The Challenges of Self-Employment in Europe
Status, Social Protection and Collective Representation
Edited by Renata Semenza and François Pichault
Chapter 4: The place of self-employment in the European context. Evidence from nine country case studies: Belgium, France, Germany, Italy, the Netherlands, Slovenia, Spain, Sweden and the United Kingdom
Laura Beuker, Paolo Borghi, Marie-Christine Bureau, Antonella Corsani, Bernard Gazier, Alejandro Godino, Bas Koene, Antonio Martín-Artiles, Oscar Molina, Anna Mori, Frédéric Naedenoen, Maria Norbäck, Klemen Širok, Maylin Stanic and Lars Walter
Abstract
Chapter 4 presents an overview of the various regulatory and legal frameworks around self-employed workers, the main institutional arrangements and a state of the art examination of social dialogue in each country case study.
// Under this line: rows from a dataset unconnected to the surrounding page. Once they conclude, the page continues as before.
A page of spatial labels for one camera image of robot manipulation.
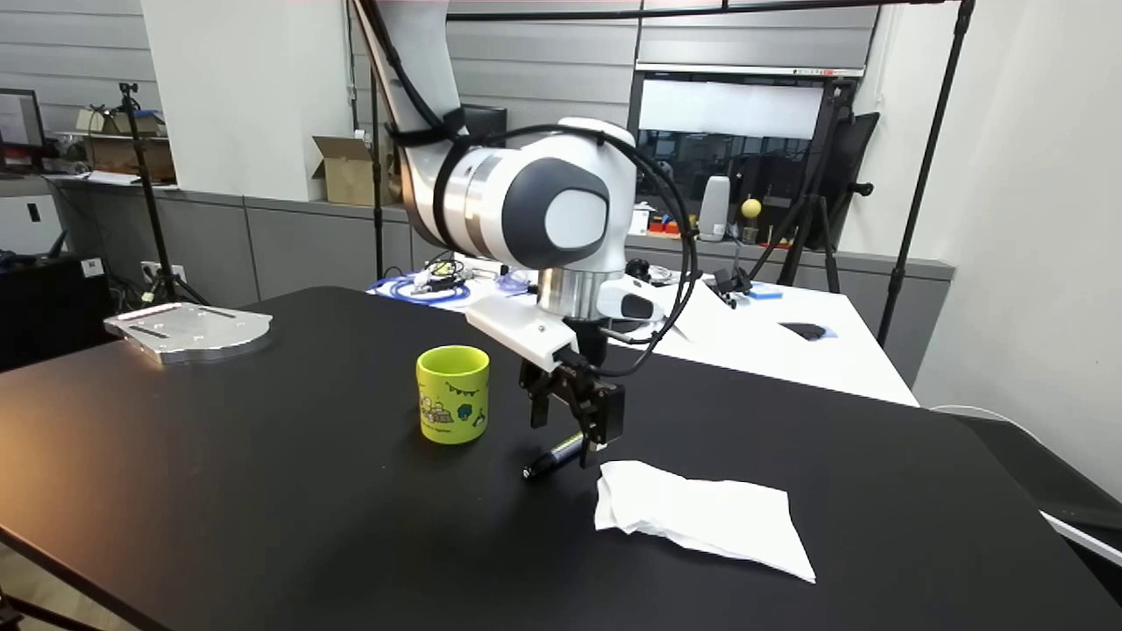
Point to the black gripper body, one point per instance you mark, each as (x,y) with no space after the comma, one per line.
(579,388)

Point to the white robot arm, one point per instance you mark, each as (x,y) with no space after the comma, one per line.
(555,205)

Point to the black tripod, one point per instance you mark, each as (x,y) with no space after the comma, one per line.
(828,186)

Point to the white crumpled cloth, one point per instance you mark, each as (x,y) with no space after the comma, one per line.
(714,517)

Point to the black light stand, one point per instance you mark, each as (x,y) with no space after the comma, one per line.
(170,286)

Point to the black marker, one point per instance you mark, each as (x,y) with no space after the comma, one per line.
(555,458)

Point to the yellow mug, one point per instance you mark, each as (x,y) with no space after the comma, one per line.
(452,394)

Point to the cardboard box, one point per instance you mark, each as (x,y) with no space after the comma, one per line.
(347,169)

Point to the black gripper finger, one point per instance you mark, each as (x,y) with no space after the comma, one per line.
(536,408)
(594,439)

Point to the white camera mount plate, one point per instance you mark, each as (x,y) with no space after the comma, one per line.
(523,328)

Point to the yellow ball microphone stand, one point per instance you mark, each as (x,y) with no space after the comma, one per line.
(733,279)
Nine European countries are covered (Belgium, France, Germany, Italy, the Netherlands, Slovenia, Spain, Sweden and the UK), embodying different welfare state regimes and diverse models of labour market and profession regulation. The country studies present the same structure, which includes an analysis of the institutional framework, the public policies supporting self-employment and the emergent and innovative strategies of collective representation. The picture that emerges from the country studies is small reforms at the margin and great fragmentation of the measures implemented, accompanied by institutional experimentalism and some innovative strategies of collective representation, carried out by new actors in the industrial relations arena.